En Géorgie, le candidat Ivanishvili cancre des politiques

Rédigé par notre équipe le 08 août 2012.

« La mutation géorgienne a été remarquable. Les rues sont sûres, les services publics, libérés de toute corruption. » Le rapport 2012 de la Banque Mondiale est sans appel. Tbilissi a fait un grand pas en avant. Un marché prospère, une économie saine et grandissante, le gouvernement Saakashvili s’est dégagé du carcan soviétique pour se mettre à l’heure occidentale. Et pourtant, un parti fait « tâche » sur la scène politique nationale. Entre corruption et achats de voix, le parti d’opposition géorgien semble être lui, resté bloqué à l’heure moscovite.

Le « Rêve Géorgien », parti d’opposition national, fait débat depuis sa création il y a quelques mois à peine. À sa tête, le milliardaire Bidzina Ivanishvili. Et cette nouvelle figure dans le panorama politique fait déjà beaucoup parler. L’homme qui a bâti sa fortune sur les décombres de l’URSS, essaie de se construire une notoriété dans le pays. Et pour cela, tous les coups sont permis.

Le parti d’Ivanishvili a été pris la main dans le sac lorsque des militants ont été filmés à la télévision nationale distribuant des flyers aux habitants de Kutaisi. Jusque-là rien d’anormal. Cependant ces dépliants promettaient des cadeaux d’une valeur de 500 euros à qui se présentait muni de la dream card  lors d’un prochain rassemblement de la coalition. De quoi laisser perplexe sur la bienfaisance du « Rêve Géorgien » si ce n’est d’acheter ses électeurs.

Quelques semaines après cet incident, le parti d’opposition est une nouvelle fois sur la sellette. Les autorités et la justice géorgienne épinglent encore l’épineux oligarque pour les pratiques de sa fondation. Arrivée dans le paysage politique en mai, tout comme le candidat Ivanishvili, la fondation Komagi a pour but officiel de protéger les « victimes de répressions politiques. » La fondation offre par ailleurs à qui se porterait victime, une assistance juridique gratuite, des frais d’avocats payés et un soutien financier allant jusqu’à 2 500 euros.

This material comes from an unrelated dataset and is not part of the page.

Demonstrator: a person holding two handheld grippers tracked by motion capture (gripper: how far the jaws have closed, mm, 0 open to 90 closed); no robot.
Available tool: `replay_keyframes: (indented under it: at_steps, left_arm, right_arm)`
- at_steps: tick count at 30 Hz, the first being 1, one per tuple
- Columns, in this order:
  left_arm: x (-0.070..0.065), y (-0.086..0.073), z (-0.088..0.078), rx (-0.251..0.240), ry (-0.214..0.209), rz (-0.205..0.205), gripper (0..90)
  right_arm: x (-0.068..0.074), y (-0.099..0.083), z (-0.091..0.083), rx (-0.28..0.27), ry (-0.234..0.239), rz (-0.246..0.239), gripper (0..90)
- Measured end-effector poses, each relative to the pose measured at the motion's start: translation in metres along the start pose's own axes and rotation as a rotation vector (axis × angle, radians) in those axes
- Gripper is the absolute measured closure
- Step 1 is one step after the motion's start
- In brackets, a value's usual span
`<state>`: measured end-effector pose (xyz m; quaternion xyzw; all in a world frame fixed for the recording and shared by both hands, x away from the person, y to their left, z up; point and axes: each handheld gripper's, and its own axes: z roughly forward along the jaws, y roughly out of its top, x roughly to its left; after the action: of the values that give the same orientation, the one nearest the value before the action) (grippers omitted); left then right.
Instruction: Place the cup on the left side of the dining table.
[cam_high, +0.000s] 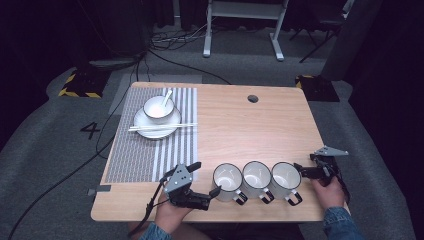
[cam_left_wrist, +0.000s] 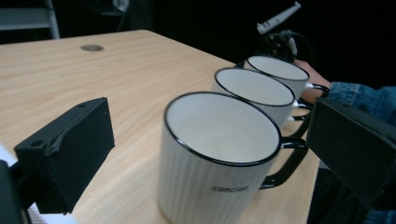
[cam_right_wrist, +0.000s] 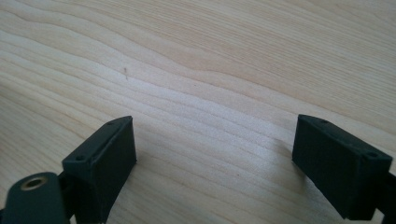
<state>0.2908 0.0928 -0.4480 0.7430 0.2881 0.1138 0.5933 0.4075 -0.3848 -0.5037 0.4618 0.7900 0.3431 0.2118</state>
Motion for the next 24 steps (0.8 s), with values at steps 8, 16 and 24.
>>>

Seul hic, cette fondation reçoit quantité d’argent de riches expatriés géorgiens, amis de … Bidzina Ivanishvili. L’un des principaux donateurs est Vano Chkhartishvili, accusé d’avoir fait de nombreux paiements à ces « victimes » via des comptes bancaires offshores.

L’ONG Transparency International sonne l’alarme. Dans un communiqué, l’organisation qui lutte contre la corruption dans le monde averti les élus. « Nous recommandons à tous les acteurs politiques de s’écarter des activités qui peuvent être perçues comme achats de voix, offrant des services ou des cadeaux, afin d’améliorer leur notoriété. Donner certains avantages peut avoir un impact considérable sur le comportement des électeurs et leurs relations vis-à-vis des partis et des candidats ».

Ces pratiques résonnent comme un faux pas pour la coalition d’Ivanishvili. Dans un pays qui s’est profondément réformer dans le cadre d’une lutte anti-corruption, le parti du « Rêve Géorgien » fait bien figure de cancre de la classe politique.